Segment Start: EXTRACTED RECORDS

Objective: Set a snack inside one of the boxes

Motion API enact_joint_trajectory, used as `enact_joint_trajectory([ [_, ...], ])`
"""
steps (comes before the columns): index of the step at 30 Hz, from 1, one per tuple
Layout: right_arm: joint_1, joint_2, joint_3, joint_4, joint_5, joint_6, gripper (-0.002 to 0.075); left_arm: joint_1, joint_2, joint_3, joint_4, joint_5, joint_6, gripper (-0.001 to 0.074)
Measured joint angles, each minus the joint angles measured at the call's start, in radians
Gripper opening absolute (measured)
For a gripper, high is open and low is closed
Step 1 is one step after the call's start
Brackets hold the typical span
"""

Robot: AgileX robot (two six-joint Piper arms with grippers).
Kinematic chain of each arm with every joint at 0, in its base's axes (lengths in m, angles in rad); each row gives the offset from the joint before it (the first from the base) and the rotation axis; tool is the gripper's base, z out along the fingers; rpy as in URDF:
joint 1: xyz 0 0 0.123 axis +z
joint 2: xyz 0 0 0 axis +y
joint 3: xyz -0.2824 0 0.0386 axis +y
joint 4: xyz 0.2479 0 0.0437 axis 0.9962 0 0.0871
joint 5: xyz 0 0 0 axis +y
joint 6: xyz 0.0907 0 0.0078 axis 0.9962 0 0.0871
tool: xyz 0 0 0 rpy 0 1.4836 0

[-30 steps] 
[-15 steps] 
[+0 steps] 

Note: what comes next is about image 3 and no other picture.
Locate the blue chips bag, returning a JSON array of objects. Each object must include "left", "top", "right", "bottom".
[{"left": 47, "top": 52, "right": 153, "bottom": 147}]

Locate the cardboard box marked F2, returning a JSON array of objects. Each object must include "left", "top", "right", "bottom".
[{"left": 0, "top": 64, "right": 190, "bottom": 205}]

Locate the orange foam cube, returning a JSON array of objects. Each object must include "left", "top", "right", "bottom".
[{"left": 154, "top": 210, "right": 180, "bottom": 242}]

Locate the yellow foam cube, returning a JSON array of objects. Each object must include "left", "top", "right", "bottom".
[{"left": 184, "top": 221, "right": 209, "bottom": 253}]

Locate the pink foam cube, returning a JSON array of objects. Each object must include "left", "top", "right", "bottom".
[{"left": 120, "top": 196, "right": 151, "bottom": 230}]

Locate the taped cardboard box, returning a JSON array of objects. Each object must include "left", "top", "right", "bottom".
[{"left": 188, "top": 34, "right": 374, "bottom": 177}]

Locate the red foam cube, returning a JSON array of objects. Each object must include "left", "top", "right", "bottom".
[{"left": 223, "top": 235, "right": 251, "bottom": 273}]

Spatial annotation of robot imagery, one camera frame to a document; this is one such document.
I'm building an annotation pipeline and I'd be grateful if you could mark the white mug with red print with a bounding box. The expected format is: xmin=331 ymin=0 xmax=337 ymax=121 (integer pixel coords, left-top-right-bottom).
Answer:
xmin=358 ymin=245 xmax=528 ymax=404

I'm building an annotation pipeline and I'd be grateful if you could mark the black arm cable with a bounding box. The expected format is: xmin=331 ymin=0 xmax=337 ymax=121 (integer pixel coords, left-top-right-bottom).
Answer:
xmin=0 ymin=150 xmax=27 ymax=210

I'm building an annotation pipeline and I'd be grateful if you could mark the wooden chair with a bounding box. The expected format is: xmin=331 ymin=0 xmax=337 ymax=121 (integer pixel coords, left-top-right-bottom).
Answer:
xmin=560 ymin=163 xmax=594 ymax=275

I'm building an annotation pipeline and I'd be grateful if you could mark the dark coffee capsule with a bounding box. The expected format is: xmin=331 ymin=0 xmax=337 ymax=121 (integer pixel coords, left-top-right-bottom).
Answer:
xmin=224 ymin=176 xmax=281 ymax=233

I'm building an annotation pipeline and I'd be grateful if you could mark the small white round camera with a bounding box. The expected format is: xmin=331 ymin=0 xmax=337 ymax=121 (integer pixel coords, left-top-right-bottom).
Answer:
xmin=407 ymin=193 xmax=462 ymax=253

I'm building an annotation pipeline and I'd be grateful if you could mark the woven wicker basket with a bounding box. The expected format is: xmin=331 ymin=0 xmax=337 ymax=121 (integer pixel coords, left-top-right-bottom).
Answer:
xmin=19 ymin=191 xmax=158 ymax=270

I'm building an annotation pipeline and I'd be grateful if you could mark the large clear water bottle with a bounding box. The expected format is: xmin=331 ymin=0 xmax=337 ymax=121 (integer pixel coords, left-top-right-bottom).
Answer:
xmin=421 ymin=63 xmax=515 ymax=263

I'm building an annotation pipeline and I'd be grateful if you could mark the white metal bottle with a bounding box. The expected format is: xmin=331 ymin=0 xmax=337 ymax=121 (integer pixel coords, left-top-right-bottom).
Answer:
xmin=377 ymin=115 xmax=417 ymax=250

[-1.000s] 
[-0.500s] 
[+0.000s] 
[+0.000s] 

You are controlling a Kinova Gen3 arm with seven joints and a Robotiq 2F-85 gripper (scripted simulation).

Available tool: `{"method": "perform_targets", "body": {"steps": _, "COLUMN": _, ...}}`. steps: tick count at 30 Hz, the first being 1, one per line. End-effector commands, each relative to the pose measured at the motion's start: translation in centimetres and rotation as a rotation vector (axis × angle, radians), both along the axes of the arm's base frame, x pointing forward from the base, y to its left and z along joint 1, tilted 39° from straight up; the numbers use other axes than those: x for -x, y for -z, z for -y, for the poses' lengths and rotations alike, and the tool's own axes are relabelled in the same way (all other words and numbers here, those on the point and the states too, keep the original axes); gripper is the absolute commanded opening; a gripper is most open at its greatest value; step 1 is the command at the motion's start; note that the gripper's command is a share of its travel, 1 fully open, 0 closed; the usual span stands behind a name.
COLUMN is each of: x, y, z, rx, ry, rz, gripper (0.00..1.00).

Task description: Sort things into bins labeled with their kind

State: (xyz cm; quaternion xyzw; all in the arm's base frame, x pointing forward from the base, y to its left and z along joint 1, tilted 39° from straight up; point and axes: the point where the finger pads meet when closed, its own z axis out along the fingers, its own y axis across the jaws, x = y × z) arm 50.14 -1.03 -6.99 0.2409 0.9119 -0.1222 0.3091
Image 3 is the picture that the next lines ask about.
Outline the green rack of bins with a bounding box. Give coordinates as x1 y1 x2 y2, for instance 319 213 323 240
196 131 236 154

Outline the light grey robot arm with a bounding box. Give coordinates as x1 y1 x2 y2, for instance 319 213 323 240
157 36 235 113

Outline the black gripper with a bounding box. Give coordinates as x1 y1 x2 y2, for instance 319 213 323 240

Segment End: EXTRACTED RECORDS

REQUIREMENT:
The number of lines in the data that hold "next" must be the entire answer.

RESULT:
2